• [Task directions]:
Among the entries below, only the lines from the one with "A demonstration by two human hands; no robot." through the one with "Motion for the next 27" are wanted, reproduced exactly. Pictures are not wanted.

[Records from a data source]
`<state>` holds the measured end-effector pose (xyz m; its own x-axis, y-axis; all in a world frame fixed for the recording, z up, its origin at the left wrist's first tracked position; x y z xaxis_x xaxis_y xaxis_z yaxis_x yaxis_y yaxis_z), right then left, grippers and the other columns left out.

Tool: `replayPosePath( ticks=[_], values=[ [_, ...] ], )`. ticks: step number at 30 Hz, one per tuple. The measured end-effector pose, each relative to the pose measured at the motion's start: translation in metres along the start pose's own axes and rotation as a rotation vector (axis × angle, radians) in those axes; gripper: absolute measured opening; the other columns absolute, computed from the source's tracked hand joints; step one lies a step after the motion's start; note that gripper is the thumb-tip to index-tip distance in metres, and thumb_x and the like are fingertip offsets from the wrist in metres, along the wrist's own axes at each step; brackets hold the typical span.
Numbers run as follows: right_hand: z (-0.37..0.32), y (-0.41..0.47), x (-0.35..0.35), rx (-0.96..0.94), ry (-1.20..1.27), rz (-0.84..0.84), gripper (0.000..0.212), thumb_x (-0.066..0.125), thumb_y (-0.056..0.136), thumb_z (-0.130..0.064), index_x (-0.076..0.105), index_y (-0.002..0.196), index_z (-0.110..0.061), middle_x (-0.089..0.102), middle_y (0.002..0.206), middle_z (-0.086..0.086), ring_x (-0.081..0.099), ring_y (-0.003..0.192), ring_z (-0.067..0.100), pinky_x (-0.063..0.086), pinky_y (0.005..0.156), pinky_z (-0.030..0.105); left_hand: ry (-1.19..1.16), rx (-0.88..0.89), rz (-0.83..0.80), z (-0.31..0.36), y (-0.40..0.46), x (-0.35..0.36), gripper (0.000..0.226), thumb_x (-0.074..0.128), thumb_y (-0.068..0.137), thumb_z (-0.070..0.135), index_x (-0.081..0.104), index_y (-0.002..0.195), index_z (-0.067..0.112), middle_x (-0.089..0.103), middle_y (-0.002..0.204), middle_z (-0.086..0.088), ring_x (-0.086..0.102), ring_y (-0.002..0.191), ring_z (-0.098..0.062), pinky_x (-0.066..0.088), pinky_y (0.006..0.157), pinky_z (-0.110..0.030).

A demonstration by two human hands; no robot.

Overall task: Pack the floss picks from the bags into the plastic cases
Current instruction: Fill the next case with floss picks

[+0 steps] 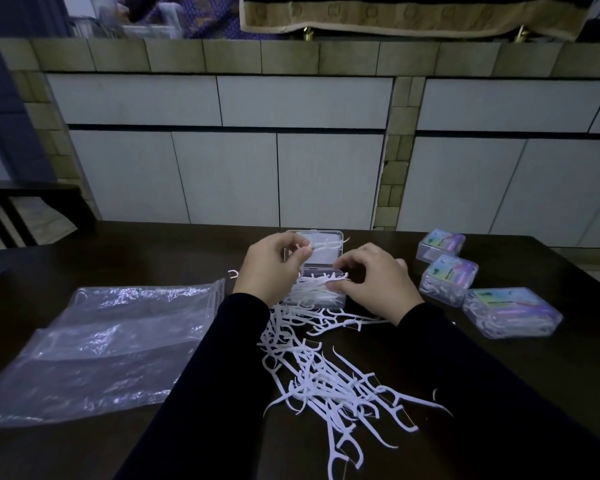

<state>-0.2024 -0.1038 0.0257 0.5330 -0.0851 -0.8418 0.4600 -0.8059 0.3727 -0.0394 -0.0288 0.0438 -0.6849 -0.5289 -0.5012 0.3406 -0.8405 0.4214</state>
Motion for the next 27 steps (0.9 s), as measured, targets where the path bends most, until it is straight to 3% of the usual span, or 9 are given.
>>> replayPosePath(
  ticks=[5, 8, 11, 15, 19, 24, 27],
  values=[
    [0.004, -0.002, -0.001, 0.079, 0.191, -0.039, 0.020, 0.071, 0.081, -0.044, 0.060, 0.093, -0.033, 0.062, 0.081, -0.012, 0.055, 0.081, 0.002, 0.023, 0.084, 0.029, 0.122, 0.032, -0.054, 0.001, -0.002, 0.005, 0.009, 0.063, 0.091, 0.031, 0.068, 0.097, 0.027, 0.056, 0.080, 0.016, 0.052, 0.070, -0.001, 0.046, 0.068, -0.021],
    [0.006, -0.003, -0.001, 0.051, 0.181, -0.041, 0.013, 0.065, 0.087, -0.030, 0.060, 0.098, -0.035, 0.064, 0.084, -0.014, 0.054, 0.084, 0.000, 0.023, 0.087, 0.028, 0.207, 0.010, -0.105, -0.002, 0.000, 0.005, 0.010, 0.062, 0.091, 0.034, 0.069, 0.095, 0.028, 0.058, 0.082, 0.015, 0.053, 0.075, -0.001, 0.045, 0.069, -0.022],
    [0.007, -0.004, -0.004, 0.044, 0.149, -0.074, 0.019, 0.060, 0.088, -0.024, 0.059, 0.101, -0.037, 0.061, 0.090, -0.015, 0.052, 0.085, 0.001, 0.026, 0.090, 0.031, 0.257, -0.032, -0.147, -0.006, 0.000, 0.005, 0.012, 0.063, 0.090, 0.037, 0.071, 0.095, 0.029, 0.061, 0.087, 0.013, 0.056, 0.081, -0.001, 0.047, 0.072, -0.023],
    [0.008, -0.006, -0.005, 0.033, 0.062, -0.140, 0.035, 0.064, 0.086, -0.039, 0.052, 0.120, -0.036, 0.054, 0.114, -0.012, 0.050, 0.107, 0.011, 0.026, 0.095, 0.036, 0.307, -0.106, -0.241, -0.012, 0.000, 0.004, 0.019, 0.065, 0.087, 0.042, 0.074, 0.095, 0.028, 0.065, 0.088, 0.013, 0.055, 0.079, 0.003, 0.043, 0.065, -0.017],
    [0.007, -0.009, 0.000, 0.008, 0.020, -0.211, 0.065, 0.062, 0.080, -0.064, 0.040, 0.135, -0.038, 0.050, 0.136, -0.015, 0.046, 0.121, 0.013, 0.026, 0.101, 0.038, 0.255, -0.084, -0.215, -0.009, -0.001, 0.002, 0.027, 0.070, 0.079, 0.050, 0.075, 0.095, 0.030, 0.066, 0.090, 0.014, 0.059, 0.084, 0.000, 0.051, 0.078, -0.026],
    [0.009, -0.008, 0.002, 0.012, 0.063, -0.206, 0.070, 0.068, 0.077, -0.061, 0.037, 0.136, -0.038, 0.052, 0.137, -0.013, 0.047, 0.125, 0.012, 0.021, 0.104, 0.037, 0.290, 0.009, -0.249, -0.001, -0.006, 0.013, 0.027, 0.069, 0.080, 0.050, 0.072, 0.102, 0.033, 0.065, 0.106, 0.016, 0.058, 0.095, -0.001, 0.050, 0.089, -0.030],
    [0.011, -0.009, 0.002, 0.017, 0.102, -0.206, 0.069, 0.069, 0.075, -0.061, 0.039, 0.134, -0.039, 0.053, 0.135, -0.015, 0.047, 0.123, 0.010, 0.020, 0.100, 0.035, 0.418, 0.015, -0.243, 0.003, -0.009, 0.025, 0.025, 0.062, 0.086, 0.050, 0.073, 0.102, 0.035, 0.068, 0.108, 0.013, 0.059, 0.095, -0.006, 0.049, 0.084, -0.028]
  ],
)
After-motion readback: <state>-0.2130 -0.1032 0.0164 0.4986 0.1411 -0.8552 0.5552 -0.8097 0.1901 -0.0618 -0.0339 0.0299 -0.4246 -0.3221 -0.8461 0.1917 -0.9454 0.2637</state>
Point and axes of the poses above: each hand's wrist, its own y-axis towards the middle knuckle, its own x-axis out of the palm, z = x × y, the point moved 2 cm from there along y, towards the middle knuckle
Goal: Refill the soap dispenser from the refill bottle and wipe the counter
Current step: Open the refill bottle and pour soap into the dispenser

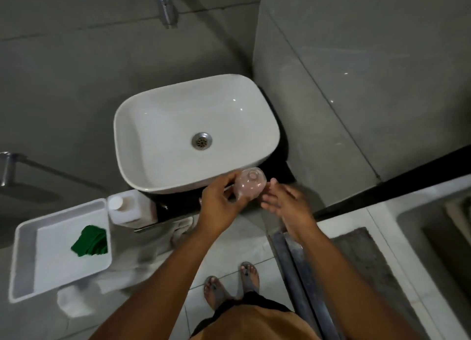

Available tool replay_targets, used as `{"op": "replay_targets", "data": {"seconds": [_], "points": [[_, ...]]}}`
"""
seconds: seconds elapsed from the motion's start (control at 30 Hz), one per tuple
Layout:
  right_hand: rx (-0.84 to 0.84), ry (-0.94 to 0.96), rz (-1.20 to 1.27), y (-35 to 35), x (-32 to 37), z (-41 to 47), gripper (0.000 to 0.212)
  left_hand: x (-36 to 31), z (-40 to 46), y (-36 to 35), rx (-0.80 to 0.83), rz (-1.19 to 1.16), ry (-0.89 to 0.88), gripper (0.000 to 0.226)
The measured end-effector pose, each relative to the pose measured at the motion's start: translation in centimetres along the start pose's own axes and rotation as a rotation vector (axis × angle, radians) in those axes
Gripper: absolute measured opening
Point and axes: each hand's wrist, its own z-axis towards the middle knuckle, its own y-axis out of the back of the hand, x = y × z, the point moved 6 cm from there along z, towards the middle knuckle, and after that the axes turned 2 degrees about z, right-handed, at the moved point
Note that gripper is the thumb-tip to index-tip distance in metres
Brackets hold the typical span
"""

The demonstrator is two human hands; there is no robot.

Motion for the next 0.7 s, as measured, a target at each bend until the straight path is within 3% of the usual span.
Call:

• [Output]:
A demonstration by two human hands; no robot.

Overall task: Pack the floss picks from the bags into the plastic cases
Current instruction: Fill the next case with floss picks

[+0 steps] 

<state>-0.2024 -0.1038 0.0257 0.5330 -0.0851 -0.8418 0.4600 -0.8059 0.3727 -0.0394 -0.0288 0.0438 -0.6849 -0.5289 -0.5012 0.3406 -0.8405 0.4214</state>
Motion for the next 27 steps (0.9 s), as measured, targets where the path bends most, until it is straight to 3% of the usual span, or 9 are given.

With this, the answer is finished.